A church setting changes the temperature of a mystery immediately. People don’t only hide secrets in a church. They hide justifications. They hide behind language like redemption, temptation, and forgiveness. They weaponize virtue. They call their fear “principle.”

That’s the kind of environment where a detective can start to sound like a moral judge without trying. If Blanc says, “You lied,” it’s never only about facts. In a church, “You lied” echoes as “You sinned.” The room does the moralizing for him.

In Wake Up Dead Man, Blanc gets pulled into an “impossible crime” tied to a local church called Our Lady of Perpetual Fortitude, with Mila Kunis playing police chief Geraldine Scott, the one who taps him for the case. Put that detail under a microscope and you can see the movie’s agenda. The institution that’s supposed to represent moral order becomes the site of chaos. That tension forces every character to declare what they believe, and what they’ll do to protect it.

Detecting and Judging Look Similar When the Truth Hurts

Here’s the uncomfortable reality: a great detective often functions like a judge because the reveal creates consequences. When Blanc names the killer, he also names the enabling. He names the cowardice. He names the cruelty that was hiding under politeness.

That can feel like judgment, especially because Blanc’s “big moment” usually arrives with theatrical clarity. He doesn’t just explain the mechanics. He frames the behavior. He makes the lie sound small, and he makes the choice sound deliberate. The culprit loses more than freedom. They lose their self-image.

But there’s a difference between moral judgment and moral clarity. Blanc doesn’t present himself as spiritually superior. He presents himself as allergic to bullshit. He’s less a judge on a bench and more a man switching on the fluorescent lights in a messy kitchen.
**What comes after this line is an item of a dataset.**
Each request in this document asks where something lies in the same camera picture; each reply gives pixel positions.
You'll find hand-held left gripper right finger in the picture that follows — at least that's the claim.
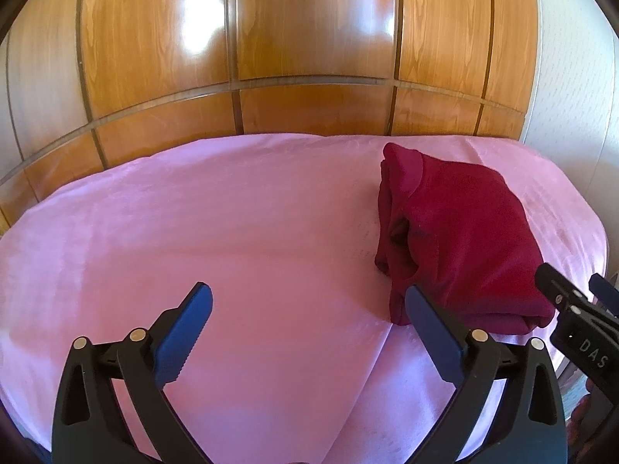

The New Cast Helps Turn the Knife

Ensemble mysteries live or die on whether every character feels like they’re hiding something specific, not just “a secret.” Wake Up Dead Man stacks the deck with actors who can play charm and menace in the same breath: Daniel Craig returns as Blanc alongside Josh O’Connor, Glenn Close, Josh Brolin, Kerry Washington, Andrew Scott, Jeremy Renner, Cailee Spaeny, Daryl McCormack, and Thomas Haden Church.

When you cast Glenn Close, you’re basically inviting moral intensity to the party. When you cast Josh Brolin as Monsignor Jefferson Wicks, described as a firebrand who “rules with an iron fist,” you’re signaling that authority will be part of the mystery’s power struggle. And when you build the story around a priest (O’Connor) as the character with the deepest personal stakes, you’re telling the audience to watch faith, guilt, and loyalty as closely as fingerprints.

Even the jokes push in that direction. Johnson has mentioned slipping in a pointed gag about how everyone thinks they’re the heroic side of history. That idea is funny, sure, but it’s also moral framing. It’s the movie winking while it quietly asks: are you actually the good guy, or do you just like the costume?

So Is Blanc a Moral Judge Now?

A tense group stands inside a stone church as one man records with a handheld device while an older man hugs a woman in black.
Trouble at the altar: Kerry Washington, Glenn Close, Cailee Spaeny, Daryl McCormack, and Thomas Haden Church in Wake Up Dead Man: A Knives Out Mystery (Courtesy of Netflix © 2025).

He’s becoming something slightly weirder, and more interesting: a detective whose work exposes moral math. He doesn’t hand down sentences. He reveals what people were willing to do, and then he lets the room react. In a church mystery, that reaction comes with extra weight, because the setting trains everyone to think in terms of virtue and punishment.

If Blanc feels more judgmental in Wake Up Dead Man, it’s because the series has sharpened its focus. The mysteries increasingly care less about cleverness for its own sake and more about the social and spiritual fallout of deception. Blanc is still solving the case. He’s also measuring the cost of the lie.

That’s why he doesn’t feel like he’s turning into a moral judge so much as he’s turning into a moral mirror. He shows characters who they are when nobody’s watching, and then he makes them watch anyway.